* _Your assignment_:
Of all the lines in the entries below, give again exactly those starting at the line containing "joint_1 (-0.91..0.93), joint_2" and ending at the line containing "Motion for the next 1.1", both ends included, and no others.

* _Input for this task_:
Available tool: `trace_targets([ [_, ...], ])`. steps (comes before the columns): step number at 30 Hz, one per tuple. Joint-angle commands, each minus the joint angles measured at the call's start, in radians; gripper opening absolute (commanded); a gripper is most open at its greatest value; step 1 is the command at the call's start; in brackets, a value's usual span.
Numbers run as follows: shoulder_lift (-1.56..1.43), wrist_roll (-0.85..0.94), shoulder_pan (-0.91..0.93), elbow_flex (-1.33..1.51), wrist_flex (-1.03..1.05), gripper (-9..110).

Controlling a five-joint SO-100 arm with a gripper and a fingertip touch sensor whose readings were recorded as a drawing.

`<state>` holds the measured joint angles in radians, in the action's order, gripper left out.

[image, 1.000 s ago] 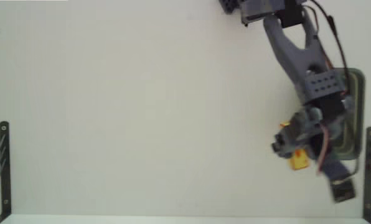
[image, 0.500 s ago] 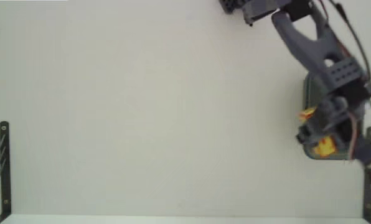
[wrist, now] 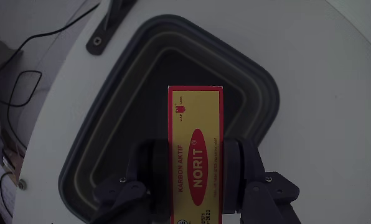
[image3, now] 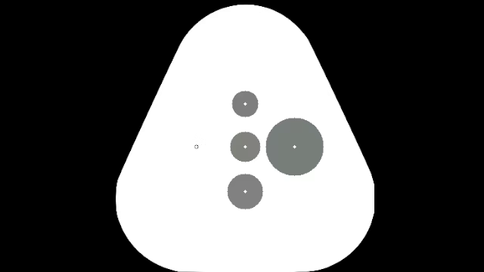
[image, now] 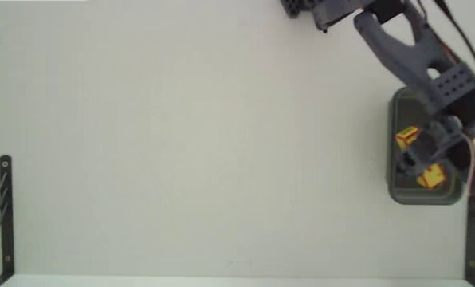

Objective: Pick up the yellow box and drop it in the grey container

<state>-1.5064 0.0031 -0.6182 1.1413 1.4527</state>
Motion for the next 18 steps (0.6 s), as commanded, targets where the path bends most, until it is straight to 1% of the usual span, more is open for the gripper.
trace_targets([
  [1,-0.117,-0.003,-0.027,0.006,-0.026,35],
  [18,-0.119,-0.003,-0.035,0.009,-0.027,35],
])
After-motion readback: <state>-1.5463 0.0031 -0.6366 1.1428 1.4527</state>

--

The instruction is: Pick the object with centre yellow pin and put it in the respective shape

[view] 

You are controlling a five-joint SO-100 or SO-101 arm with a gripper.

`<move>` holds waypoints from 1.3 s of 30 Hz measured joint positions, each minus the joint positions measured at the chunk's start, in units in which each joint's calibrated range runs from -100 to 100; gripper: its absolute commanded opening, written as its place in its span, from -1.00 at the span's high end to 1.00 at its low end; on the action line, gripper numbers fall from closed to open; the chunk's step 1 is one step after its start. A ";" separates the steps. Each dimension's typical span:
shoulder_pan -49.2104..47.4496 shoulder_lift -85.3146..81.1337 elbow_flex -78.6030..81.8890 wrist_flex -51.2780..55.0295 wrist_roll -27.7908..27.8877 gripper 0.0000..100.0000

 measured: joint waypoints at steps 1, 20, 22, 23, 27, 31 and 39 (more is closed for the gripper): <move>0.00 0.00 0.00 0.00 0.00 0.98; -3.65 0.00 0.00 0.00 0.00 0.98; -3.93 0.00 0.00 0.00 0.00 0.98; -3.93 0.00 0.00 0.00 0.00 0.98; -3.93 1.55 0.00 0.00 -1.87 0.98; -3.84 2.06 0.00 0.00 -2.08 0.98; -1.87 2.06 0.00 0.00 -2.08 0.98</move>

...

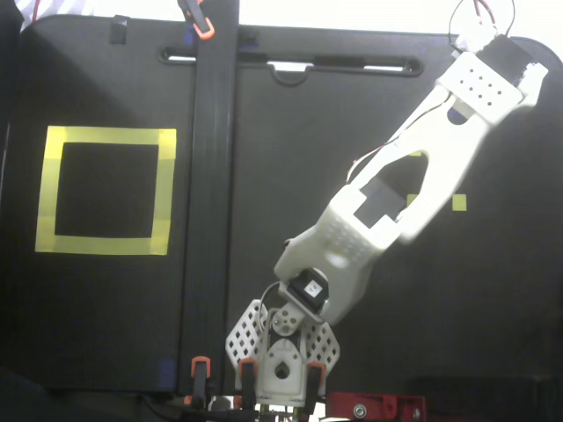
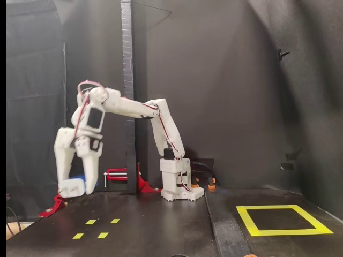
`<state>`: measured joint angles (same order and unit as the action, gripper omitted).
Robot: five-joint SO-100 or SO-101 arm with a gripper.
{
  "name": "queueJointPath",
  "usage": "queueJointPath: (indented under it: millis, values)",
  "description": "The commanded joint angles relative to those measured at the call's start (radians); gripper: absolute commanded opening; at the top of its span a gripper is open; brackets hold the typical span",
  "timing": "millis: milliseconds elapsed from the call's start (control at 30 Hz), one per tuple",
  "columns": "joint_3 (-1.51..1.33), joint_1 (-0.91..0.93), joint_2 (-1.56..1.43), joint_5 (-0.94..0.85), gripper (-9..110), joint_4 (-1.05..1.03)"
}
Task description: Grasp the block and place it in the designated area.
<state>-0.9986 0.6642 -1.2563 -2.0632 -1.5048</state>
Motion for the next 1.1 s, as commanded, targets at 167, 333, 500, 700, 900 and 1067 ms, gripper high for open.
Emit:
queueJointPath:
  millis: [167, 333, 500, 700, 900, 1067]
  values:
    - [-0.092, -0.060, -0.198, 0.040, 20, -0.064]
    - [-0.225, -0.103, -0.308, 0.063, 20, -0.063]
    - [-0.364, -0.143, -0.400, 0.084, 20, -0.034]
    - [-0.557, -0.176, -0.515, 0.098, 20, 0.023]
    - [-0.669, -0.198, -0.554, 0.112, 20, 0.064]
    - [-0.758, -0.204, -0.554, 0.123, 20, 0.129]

* _Expected output_:
  "columns": "joint_3 (-1.51..1.33), joint_1 (-0.91..0.93), joint_2 (-1.56..1.43), joint_5 (-0.94..0.85), gripper (-9..110), joint_4 (-1.05..1.03)"
}
Task description: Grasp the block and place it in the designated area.
<state>-0.9986 0.6642 -1.2563 -2.0632 -1.5048</state>
Motion for the next 1.1 s, as commanded, targets at 167, 333, 500, 700, 900 and 1067 ms, gripper high for open.

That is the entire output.